When I was younger, cruelty wasn’t loud. It came softly, through parents who forgot softness, through friends who chose bitterness over loyalty, through moments that should have held me and instead dissolved beneath me. So I learned to perform, not to deceive, but to survive. The woman who could smile, deflect, produce, adapt. The woman who could be liked without being known.
I never stopped mourning the parts of me I kept hidden.
Grief doesn’t always arrive in darkness. Sometimes it walks into your kitchen when you’re baking cookies after a five-minute cry, because five minutes is all I allow myself. I don’t cry to collapse, I cry to clear the fog, just long enough to reach for the sugar. After all something sweet should follow sorrow, because if I can make something rise, then I can pretend I haven’t already sunk.
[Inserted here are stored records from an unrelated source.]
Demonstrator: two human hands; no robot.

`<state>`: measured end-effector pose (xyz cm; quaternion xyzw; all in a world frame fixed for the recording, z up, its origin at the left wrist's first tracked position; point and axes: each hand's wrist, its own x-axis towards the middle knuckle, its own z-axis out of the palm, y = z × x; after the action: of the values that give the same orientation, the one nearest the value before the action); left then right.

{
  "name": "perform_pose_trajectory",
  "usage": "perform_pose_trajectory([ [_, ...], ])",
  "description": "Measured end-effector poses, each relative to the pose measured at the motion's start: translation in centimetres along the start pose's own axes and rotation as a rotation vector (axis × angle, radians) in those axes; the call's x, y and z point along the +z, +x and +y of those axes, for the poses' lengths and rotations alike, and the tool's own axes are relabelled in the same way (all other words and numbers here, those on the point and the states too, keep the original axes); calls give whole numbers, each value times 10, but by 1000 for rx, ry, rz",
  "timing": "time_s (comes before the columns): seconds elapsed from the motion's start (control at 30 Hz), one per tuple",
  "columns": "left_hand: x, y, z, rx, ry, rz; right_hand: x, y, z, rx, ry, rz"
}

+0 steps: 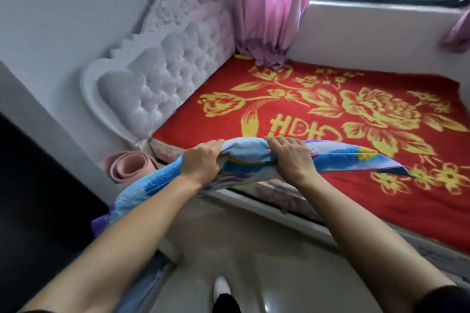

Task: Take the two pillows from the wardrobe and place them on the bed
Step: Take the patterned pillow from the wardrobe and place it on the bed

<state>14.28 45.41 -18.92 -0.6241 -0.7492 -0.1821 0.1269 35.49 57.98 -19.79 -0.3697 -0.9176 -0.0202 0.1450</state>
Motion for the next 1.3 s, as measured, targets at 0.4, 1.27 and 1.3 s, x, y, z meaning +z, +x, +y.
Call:
perform_pose_trajectory([
  [0.4, 36, 198, -102, 113, -64, 118, -1, 208, 31, 34, -125, 78],
  [1.27, 220, 514, -287, -148, -23, -24, 180, 623, 117, -71, 7, -24],
  [1.3, 230, 522, -299, -158, -44, -55, 186, 637, 114, -65, -15, -69],
])
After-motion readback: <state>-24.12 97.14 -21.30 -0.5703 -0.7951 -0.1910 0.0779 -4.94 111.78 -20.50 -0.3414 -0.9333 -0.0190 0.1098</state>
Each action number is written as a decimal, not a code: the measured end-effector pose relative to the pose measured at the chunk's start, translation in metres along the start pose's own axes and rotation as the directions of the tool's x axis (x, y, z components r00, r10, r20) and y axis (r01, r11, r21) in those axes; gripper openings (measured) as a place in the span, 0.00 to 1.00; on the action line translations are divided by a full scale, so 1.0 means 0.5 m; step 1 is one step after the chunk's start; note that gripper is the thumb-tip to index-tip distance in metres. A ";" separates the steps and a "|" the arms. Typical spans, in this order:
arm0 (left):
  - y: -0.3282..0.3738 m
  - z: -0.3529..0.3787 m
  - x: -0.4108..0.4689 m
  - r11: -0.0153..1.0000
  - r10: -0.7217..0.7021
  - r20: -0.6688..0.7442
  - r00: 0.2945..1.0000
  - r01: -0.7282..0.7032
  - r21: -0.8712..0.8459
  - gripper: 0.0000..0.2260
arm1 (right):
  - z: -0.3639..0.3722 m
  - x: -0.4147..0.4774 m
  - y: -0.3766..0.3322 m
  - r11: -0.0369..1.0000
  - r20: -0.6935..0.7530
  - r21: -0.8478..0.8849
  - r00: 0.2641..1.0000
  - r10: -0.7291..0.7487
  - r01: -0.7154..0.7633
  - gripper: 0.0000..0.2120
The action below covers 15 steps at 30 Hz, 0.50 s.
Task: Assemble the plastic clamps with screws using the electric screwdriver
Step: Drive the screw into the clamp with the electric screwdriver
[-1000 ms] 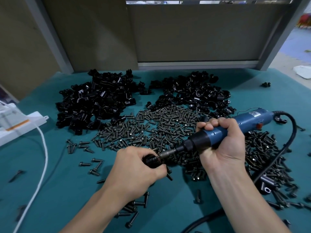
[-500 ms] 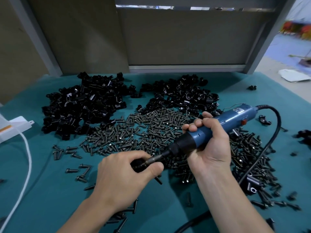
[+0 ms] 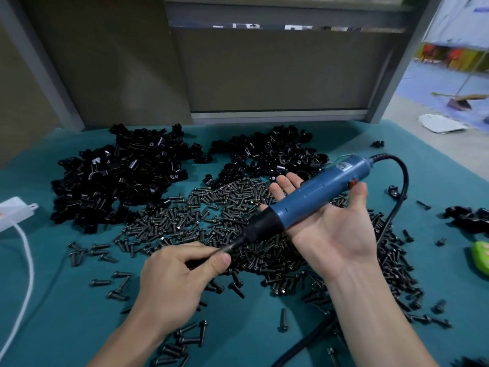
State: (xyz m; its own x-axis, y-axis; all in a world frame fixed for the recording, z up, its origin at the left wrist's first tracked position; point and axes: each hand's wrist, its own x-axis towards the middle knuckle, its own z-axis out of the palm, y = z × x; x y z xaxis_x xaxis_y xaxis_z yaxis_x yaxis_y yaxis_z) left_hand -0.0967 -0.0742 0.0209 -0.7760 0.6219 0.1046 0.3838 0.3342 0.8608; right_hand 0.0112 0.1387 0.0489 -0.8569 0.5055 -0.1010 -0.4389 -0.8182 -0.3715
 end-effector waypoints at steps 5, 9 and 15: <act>-0.005 -0.001 0.001 1.000 -0.008 0.018 1.000 0.008 0.011 0.09 | 0.005 0.003 0.004 0.995 -0.133 0.020 0.987 -0.090 0.093 0.37; 0.000 0.002 0.001 1.000 -0.003 0.015 1.000 0.004 -0.007 0.07 | 0.011 0.012 0.020 0.981 -0.173 0.014 0.967 -0.188 0.193 0.36; -0.002 0.003 0.000 1.000 -0.007 0.016 1.000 0.007 0.007 0.06 | 0.015 0.019 0.031 0.965 -0.188 -0.033 0.946 -0.263 0.262 0.34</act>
State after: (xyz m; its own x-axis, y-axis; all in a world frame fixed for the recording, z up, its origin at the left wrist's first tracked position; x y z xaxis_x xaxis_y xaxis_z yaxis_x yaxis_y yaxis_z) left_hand -0.0961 -0.0733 0.0194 -0.7708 0.6306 0.0904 0.3815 0.3433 0.8582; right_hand -0.0055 0.1287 0.0488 -0.6443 0.7453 -0.1714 -0.6386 -0.6477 -0.4156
The record player hums in the background, always old music. Vinyl that carries dust, ghosts, and melody. I wipe the counter with the back of my arm and pretend I am whole, that flour and fire can restore what was taken quietly.
I don’t trust emotions that come too easily. I recognize anger, and I recognize numbness. Occasionally, something gentle will slip through, something tender enough to make me flinch. A video, a memory, a voice. For a moment, I forget how to be composed.
I do not believe in love. At least not the kind we name and parade and post about. I believe most people want safety and call it devotion, I think we choose what looks right, we settle, we silence our hunger, and we script the rest. I don’t want love, I want alignment. I want to live on purpose, with clarity, with intent. I want a life that does not shrink me.
When the noise gets too loud, I return to the only thing that never asked me to perform: my horses. They are not pets, they are memory, they are mirrors, they are spirit clothed in muscle and mud. When I lay down in the dirt beside them, I am not resting. I am remembering. That I, too, am made of instinct. That I, too, can still be trusted.
Trust is not a soft thing, it is bone deep. It is hard won, It is discipline over time. A quiet choice made again and again. That’s what it means to ride. That’s what it means to belong to something bigger than yourself and never once be asked to be smaller.
And on the days when discipline feels too far, I let chaos carry me. I dance like a woman with nothing left to lose, socks on my chaise, limbs flung like a storm through my living room. My body becomes a rebellion, a ritual, something primal. Something mine.
My version of heaven comes before the sky breaks. It lives in that wind, the one that kisses your skin right before the storm, the one that lifts your hair and says: something’s coming. That breeze is the only thing that’s ever held me without taking anything. I grin into it like a madwoman,like a child,like someone who knows that peace isn’t found in stillness but in the exact moment before everything falls apart.
Not all lovers come with names. Mine comes in a glass. Dirty gin martini, three olives. Or two shots on ice. Or wine, when I want to lie to myself about softness. I never thought alcohol would be the thing that found me, but it does. It finds me in the silence, in the unspoken,in the ache. It loves me like a villain,whispers comfort, and kills slow. Some days I don’t drink, just to prove I still can. Today is one of those days. That matters.
Even my clothes tell stories. My shoes hold the aftermath of nights I don’t speak of. My handbags are self gifts, mile markers of survival. My jewelry? Bribes. Apologies. Promises from men who thought they could buy access to my soul and found themselves holding only reflections of their own failure.
I eat like someone who remembers being starved. Emotionally, spiritually, physically. Pasta that sticks, soups that fill, mashed potatoes so rich they taste like forgiveness. Tomato sandwiches when I need to feel eight years old again. Egg salad when I need to taste something ordinary and true.
I feel sadness in inconvenient places, like when I run over something on the road. I stop, I get out, and I cry. I’ve tried to save what was already gone. I’ve gotten into trouble for caring too much, but I’d rather face consequence than become someone who drives away and forgets.
None of these things are anecdotes.
This is not a sermon.
This is what it means to unzip yourself slowly, and offer your flesh without asking to be touched.
This is what it means to write without flinching.
To feel the storm and still walk straight into it.
To become the breeze before it breaks.